Central Welfare Council
- Formation: 1916
- Location: Warsaw, Occupied Poland;
- Chairman: Adam Ronikier (1940-1943) Konstanty Tchórznicki (1943-1945)

= Central Welfare Council =

The Central Welfare Council (sometimes also translated as Main Social Services Council--Polish, Rada Główna Opiekuńcza) was one of the very few Polish social organizations that were allowed to work under the German occupation of Poland in World War I and World War II.

== History ==
It was created during World War I in 1916. By 1918, the RGO had 125,000 children and youth in its care. It moved 11,000 children from Polish cities to families in the countryside between 1915 and 1920.

The organization was re-created in February 1940 in Krakow. The RGO was meant to represent Polish voluntary welfare organizations in the General Government (German-occupied Poland). It was headquartered in Warsaw during World War II, but had its departments in most of Polish towns and cities.

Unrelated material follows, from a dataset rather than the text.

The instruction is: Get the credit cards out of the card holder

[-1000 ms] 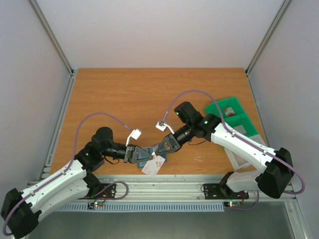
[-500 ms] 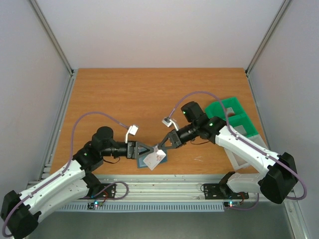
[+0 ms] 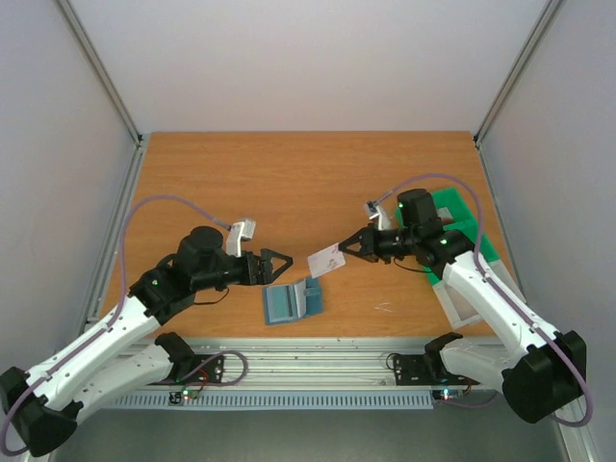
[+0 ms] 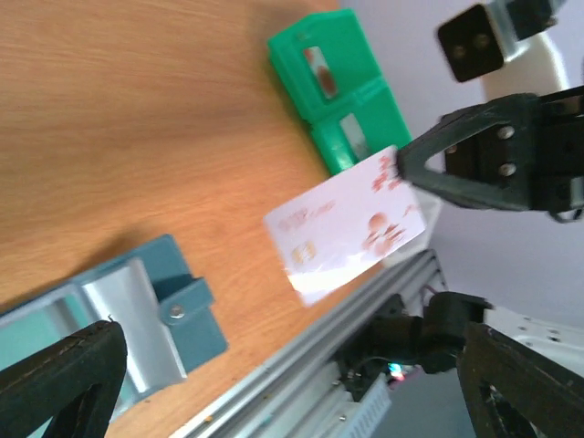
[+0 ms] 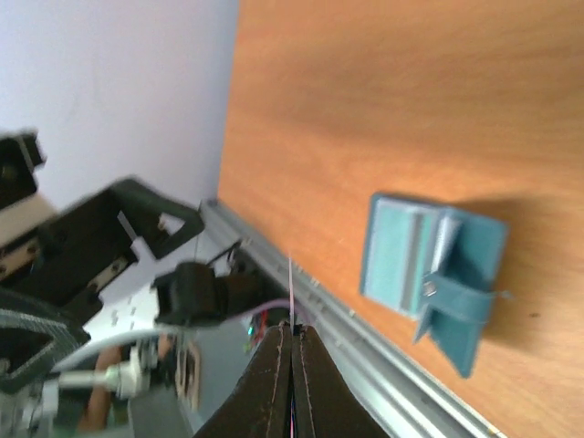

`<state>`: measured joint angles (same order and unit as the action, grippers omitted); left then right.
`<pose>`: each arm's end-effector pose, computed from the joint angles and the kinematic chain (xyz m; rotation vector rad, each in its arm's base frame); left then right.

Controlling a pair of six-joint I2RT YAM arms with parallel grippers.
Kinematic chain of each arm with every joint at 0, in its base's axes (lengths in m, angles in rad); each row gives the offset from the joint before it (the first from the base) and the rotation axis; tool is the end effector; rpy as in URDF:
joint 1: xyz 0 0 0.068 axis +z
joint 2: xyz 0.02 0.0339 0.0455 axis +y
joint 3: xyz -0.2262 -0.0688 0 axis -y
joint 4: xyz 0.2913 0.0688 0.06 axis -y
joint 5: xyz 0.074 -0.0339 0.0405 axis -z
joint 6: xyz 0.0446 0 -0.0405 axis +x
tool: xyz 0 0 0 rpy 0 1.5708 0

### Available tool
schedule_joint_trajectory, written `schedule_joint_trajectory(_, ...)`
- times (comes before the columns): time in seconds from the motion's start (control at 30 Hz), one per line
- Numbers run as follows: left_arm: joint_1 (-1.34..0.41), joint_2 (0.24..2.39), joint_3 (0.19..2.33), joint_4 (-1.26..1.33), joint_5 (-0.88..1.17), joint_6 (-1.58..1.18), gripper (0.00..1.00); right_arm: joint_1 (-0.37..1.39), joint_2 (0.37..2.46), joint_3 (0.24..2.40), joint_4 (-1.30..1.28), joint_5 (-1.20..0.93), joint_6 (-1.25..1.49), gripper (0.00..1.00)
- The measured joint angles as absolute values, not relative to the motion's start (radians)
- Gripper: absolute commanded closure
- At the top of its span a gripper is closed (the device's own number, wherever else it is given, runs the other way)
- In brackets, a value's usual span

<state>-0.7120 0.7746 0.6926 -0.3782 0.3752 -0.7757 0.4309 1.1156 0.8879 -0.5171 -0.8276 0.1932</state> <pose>0.1839 -0.1803 0.2564 0.1928 2.2527 -1.2570 0.2538 0.1528 0.2387 -0.7119 2.2305 1.2702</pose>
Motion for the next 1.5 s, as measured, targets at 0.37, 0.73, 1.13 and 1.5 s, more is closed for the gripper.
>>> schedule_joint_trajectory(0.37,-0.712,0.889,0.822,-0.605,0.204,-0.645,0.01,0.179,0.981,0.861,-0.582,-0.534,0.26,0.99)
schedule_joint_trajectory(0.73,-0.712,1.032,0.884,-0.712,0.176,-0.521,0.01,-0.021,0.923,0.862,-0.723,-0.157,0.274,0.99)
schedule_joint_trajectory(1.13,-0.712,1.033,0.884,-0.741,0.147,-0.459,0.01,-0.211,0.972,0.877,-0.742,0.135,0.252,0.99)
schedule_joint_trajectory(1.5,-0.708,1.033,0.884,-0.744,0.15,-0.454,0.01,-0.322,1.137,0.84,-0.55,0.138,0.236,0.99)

The RGO had connections to the Polish resistance, and although it was supervised by the occupying German authorities, it did not cooperate with them.

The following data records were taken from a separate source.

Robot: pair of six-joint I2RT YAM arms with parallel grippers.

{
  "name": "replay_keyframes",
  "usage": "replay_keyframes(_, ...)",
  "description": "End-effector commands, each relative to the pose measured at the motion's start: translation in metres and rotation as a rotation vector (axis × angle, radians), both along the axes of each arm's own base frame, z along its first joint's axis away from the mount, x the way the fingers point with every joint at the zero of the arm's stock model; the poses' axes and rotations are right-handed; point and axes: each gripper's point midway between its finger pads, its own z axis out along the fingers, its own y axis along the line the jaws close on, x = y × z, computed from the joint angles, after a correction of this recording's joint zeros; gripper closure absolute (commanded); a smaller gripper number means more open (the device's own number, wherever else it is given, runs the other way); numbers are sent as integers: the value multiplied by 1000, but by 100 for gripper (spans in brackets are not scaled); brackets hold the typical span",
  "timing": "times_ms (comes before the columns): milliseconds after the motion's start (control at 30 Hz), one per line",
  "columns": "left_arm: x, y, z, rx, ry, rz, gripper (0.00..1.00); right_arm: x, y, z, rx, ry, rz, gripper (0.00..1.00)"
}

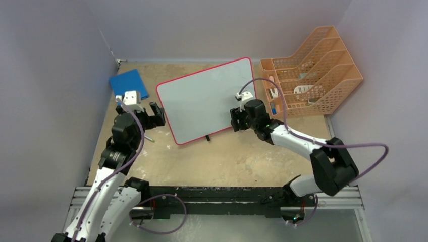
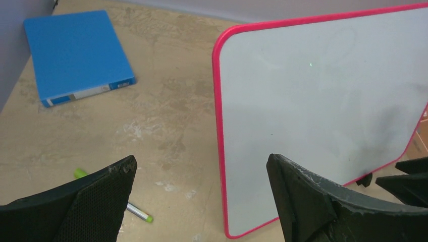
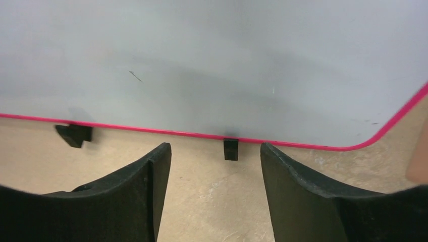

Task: Write a sentence on the whiteboard
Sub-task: Move the whiteboard to the center of the board, then open the whiteboard marker at the center of the board.

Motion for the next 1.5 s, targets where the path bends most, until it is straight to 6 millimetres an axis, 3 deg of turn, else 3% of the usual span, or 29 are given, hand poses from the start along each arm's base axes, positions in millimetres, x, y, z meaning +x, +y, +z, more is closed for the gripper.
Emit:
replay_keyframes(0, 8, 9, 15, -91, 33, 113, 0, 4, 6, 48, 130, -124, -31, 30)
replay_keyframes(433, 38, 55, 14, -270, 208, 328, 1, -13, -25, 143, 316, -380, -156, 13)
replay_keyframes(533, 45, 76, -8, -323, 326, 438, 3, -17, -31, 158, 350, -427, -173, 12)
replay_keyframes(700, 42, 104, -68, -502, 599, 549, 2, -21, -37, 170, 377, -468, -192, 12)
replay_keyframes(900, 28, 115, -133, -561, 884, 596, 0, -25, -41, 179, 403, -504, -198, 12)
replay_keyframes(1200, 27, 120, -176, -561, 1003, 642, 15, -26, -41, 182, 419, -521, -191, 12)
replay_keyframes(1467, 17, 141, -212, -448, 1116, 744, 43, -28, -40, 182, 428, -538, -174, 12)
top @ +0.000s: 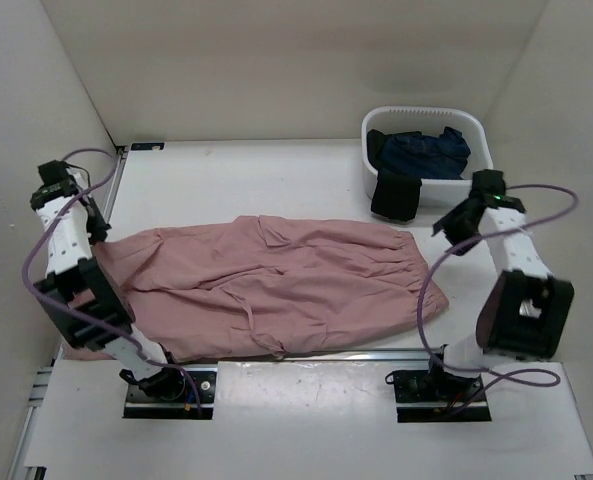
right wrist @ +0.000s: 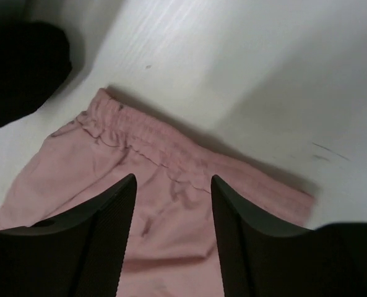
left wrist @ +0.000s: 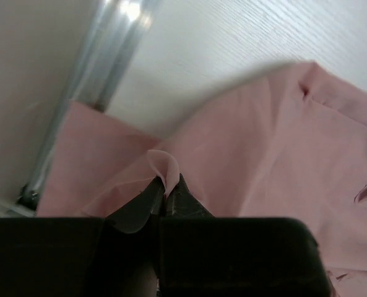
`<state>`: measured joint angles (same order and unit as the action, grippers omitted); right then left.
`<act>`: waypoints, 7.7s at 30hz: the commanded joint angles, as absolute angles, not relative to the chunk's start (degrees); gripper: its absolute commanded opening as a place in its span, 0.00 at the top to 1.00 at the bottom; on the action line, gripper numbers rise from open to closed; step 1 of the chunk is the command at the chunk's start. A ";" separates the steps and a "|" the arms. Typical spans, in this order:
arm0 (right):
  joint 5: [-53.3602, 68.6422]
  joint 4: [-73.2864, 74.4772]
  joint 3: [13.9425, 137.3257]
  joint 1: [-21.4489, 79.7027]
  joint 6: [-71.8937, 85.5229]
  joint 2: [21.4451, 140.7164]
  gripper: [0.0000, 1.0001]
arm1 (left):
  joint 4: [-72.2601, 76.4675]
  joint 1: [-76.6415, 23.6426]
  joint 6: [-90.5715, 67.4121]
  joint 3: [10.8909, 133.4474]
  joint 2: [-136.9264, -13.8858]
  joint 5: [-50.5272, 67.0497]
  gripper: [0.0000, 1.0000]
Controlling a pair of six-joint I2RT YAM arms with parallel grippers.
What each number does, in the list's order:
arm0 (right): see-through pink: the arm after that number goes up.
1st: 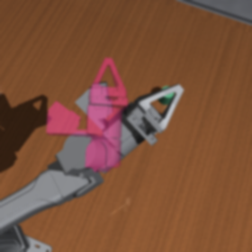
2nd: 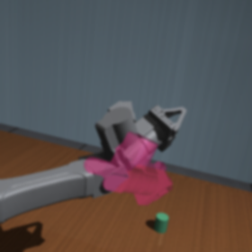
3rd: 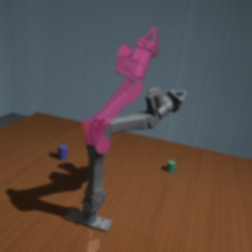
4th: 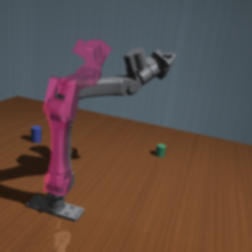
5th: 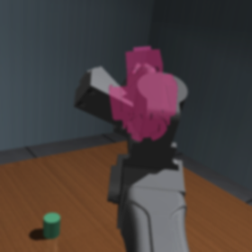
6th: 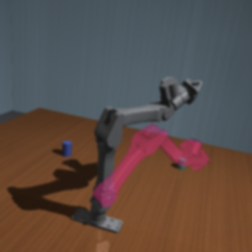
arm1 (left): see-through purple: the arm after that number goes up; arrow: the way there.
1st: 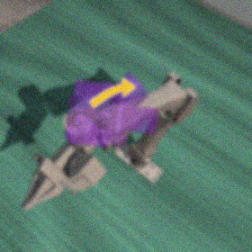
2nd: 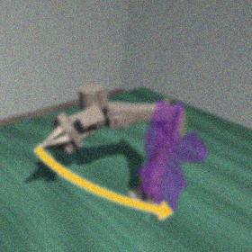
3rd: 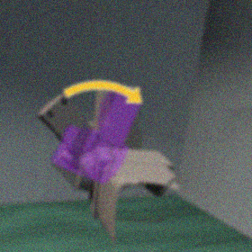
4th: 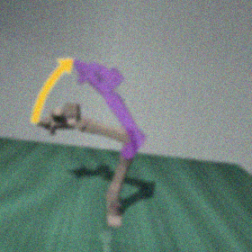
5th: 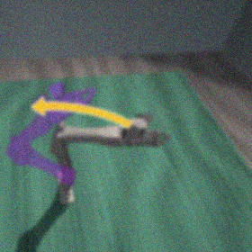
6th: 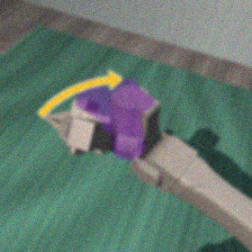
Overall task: Fold and stack the trousers
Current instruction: Flatten the trousers out, then fold the trousers
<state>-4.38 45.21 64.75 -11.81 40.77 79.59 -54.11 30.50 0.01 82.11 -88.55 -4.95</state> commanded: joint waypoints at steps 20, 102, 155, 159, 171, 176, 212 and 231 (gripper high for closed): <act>-9.49 35.75 81.55 9.40 61.96 113.11 0.34 | -53.35 29.27 0.00 83.67 -97.91 -4.31 0.86; -24.18 53.87 52.41 -0.62 53.51 56.98 1.00 | -55.55 37.52 0.00 78.69 -82.72 -9.84 0.86; -13.09 55.11 48.08 15.61 38.22 52.55 0.42 | -60.40 59.96 0.00 56.09 -76.99 -0.06 0.22; -11.96 55.81 42.04 20.82 43.32 55.54 0.43 | -59.50 56.09 0.00 50.38 -73.84 1.39 0.24; -11.33 40.70 30.41 16.01 52.20 72.92 0.45 | -40.53 34.19 0.00 39.29 -77.60 -10.37 0.39; -11.87 35.95 36.01 2.83 52.21 82.33 0.47 | -38.67 29.27 0.00 46.38 -84.44 -10.90 0.57; -8.26 50.02 56.26 -11.78 34.37 82.87 0.19 | -60.13 35.95 0.00 62.95 -90.35 -3.94 0.19; -14.14 40.25 57.04 -12.30 43.33 97.99 0.86 | -59.23 34.89 0.00 69.69 -88.07 -3.34 0.86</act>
<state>-10.66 41.71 56.51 -11.99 41.34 96.20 -59.57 35.05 0.01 66.57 -92.05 -3.42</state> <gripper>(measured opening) 0.187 0.146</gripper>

The RGO organized a field kitchen outside of the transit camp Durchgangslager 121 following its establishment in 1944. Mathematician Josephine Janina Mehlberg worked with the RGO, bringing food and other supplies to Majdanek concentration camp and negotiating the release of Polish prisoners.

=== Organisation ===
The RGO aided one million people in 1941; in the fall of 1944, 1.2 million people received aid from the organization. The council was chaired by count Adam Ronikier (February 1940-October 1943) and Konstanty Tchórznicki (until April 1945). The council had at least 15,000 volunteers all around Poland.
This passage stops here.